令和7年度/未来を創る!フードテックビジネスコンテスト

【ビジネス部門優秀賞】
受賞者インタビュー

森本親さん
(王子ホールディングス株式会社)

2026年2月に開催された「令和7年度/未来を創る!フードテックビジネスコンテスト」本選大会。その中でビジネス部門優秀賞を受賞した王子ホールディングス株式会社 森本 親さんにお話を伺いました。
“「紙」で地中温度を下げ、収量をアップ『OJIサステナマルチ』”をテーマに挑んだ今回の提案。その背景には、どのような想いがあったのでしょうか。

「紙」で農業の高温障害に挑む

森本さんが語る開発の出発点は、農業現場の作業負担という課題でした。
「従来のマルチシートは、使用後に剥がして産業廃棄物として処理する必要があります。

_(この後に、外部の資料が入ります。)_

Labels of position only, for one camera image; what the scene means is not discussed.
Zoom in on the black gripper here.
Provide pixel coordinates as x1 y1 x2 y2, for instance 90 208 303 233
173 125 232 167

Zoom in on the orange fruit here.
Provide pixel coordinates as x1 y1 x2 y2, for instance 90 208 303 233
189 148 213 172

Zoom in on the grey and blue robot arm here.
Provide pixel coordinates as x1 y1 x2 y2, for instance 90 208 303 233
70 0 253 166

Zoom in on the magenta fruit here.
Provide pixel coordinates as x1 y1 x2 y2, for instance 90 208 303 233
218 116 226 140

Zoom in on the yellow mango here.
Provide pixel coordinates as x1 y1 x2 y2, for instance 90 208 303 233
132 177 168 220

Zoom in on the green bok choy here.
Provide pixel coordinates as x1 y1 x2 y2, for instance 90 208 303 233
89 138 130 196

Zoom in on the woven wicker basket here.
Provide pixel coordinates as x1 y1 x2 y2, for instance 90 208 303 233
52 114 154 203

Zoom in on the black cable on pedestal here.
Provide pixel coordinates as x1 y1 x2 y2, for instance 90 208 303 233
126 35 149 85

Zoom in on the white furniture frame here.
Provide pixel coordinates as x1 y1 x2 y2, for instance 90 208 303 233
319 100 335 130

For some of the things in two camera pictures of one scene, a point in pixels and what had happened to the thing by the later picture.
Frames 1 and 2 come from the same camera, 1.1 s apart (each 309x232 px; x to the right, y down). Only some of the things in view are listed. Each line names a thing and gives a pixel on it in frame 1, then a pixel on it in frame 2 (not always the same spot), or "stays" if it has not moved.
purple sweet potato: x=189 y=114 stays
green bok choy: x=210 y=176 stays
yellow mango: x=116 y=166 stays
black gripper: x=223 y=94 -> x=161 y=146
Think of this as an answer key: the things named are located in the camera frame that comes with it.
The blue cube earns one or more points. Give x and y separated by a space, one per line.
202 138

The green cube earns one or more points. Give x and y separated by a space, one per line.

その作業負担や処理コストを削減できないか、という発想からスタートしました」

紙製であれば、使用後は回収せず、そのまま土にすき込むことができます。しかし、現場の農家の方々から聞こえてきたのは、さらに深刻な声でした。

「夏場の高温によって作物が育たない、ダメになってしまうという切実な状況を知りました。そこで高温障害について改めて学び、紙の保水性と気化熱による冷却効果に着目しました。紙マルチこそ、この課題を解決できるのではないかと考えました」

実証栽培を重ねる中で、紙マルチを使用した圃場では地温が下がり、作物の生育が明らかに改善することが確認されました。リーフレタスで収量30%増という事例も生まれ、現在のビジネスプランへと発展していきました。

「紙」はテクノロジーである

本コンテストに応募した理由について、森本さんは次のように語ります。

「紙という素材はとても身近なので、“テック”というイメージがあまりないかもしれません。しかし、シンプルな素材だからこそ、細かな技術の積み重ねが必要です」

王子グループは、創業から150年以上にわたり紙の研究と製造に向き合ってきました。その技術の蓄積が、農業という分野で社会課題解決につながる成果を生み出しています。
「紙ならではの性能が、農業の課題を解決できるということを、多くの方に知っていただきたいと考え、応募しました」

現場とともに積み重ねた結果

受賞が決まったときの率直な気持ちを伺うと、森本さんはこう振り返ります。
「正直に言うと、まずは驚きました」
同時に、強く感じたのは現場との歩みが評価されたことへの喜びでした。

「これまで農家の方々と一緒に、失敗を重ねながら改良を続けてきました。そのプロセスを評価していただけたことが、とても嬉しかったです」
社内外から寄せられた温かい言葉も、大きな励みになったといいます。